[[ COLLECTED DATA open ]]
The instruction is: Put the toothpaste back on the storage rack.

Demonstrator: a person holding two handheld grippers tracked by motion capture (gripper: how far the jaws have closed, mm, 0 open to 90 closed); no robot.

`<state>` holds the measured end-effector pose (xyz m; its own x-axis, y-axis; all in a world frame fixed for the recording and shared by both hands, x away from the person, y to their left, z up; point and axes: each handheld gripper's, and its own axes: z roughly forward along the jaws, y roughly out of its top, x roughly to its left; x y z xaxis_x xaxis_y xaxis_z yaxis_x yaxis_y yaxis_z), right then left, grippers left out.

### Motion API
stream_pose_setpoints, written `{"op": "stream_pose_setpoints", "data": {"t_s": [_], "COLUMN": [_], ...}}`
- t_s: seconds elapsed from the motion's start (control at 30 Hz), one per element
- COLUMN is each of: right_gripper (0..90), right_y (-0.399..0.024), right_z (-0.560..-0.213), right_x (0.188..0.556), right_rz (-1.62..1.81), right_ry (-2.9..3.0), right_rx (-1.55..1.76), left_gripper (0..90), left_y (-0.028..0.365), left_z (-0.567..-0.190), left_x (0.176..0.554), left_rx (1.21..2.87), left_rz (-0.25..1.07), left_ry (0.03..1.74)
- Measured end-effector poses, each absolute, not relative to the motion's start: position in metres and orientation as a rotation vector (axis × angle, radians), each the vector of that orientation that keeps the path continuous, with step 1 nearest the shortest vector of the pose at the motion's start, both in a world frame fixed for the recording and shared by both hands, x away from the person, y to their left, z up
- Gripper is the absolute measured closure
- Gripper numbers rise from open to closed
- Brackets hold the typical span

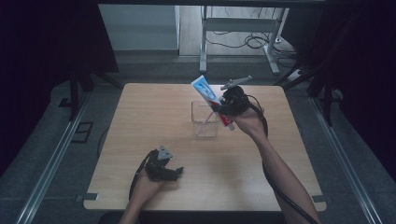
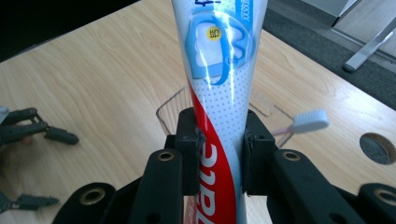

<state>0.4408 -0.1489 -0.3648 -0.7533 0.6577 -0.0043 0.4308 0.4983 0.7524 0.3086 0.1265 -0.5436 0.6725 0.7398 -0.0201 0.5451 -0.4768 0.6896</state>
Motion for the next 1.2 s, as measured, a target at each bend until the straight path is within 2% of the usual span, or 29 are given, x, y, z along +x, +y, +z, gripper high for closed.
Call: {"op": "stream_pose_setpoints", "data": {"t_s": [1.2], "right_gripper": [72.9], "right_y": [-0.11], "right_z": [-0.381], "right_x": [0.493], "right_rz": [1.142], "right_ry": [2.396], "right_rx": [0.914], "left_gripper": [14.6], "left_y": [0.127], "left_z": [-0.543], "left_x": [0.309], "left_rx": [2.207], "left_rz": [0.368], "left_ry": [0.981]}}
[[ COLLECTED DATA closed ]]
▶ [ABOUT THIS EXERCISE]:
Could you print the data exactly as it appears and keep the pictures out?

▶ [RESPONSE TO THIS TASK]:
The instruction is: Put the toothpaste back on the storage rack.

Demonstrator: a person holding two handheld grippers tracked by motion capture (gripper: how far the jaws have closed, mm, 0 open to 90 closed); no robot.

`<state>` holds the measured end-effector pose (xyz m; its own x-axis, y-axis; all in a world frame fixed for the recording and shared by both hands, x away from the person, y to their left, z up; point and axes: each handheld gripper's, and its own axes: z roughly forward along the jaws, y roughly out of its top, x roughly to its left; x y z xaxis_x xaxis_y xaxis_z yaxis_x yaxis_y yaxis_z), right then left, grippers left out.

### Motion API
stream_pose_setpoints, written `{"op": "stream_pose_setpoints", "data": {"t_s": [_], "COLUMN": [_], ...}}`
- t_s: seconds elapsed from the motion's start (control at 30 Hz), one per element
- COLUMN is each of: right_gripper (0..90), right_y (-0.399..0.024), right_z (-0.560..-0.213), right_x (0.188..0.556), right_rz (-1.62..1.81), right_ry (-2.9..3.0), right_rx (-1.55..1.76), left_gripper (0..90), left_y (-0.028..0.365), left_z (-0.567..-0.190), left_x (0.176..0.554), left_rx (1.21..2.87), left_rz (-0.25..1.07), left_ry (0.03..1.74)
- Measured end-effector poses, each absolute, not relative to the motion's start: position in metres and orientation as a rotation vector (axis × angle, radians), each the vector of that orientation that keeps the path continuous, with step 1 nearest the shortest vector of the pose at the motion's start, both in a world frame fixed for the recording and shared by both hands, x away from the person, y to their left, z up
- Gripper is the absolute measured closure
- Gripper numbers rise from open to closed
- Brackets hold the typical span


<state>0.4408 -0.1489 -0.3648 -0.7533 0.6577 -0.0043 0.4308 0.4983 0.7524 0.3086 0.1265 -0.5436 0.6725 0.7398 -0.0201 0.5451 -0.4768 0.6896</state>
Motion for the next 1.2 s, as measured, a target at each bend until the straight path is within 2% of the usual span, or 29 are given, x, y, z along +x, +y, +z, gripper high for closed.
Call: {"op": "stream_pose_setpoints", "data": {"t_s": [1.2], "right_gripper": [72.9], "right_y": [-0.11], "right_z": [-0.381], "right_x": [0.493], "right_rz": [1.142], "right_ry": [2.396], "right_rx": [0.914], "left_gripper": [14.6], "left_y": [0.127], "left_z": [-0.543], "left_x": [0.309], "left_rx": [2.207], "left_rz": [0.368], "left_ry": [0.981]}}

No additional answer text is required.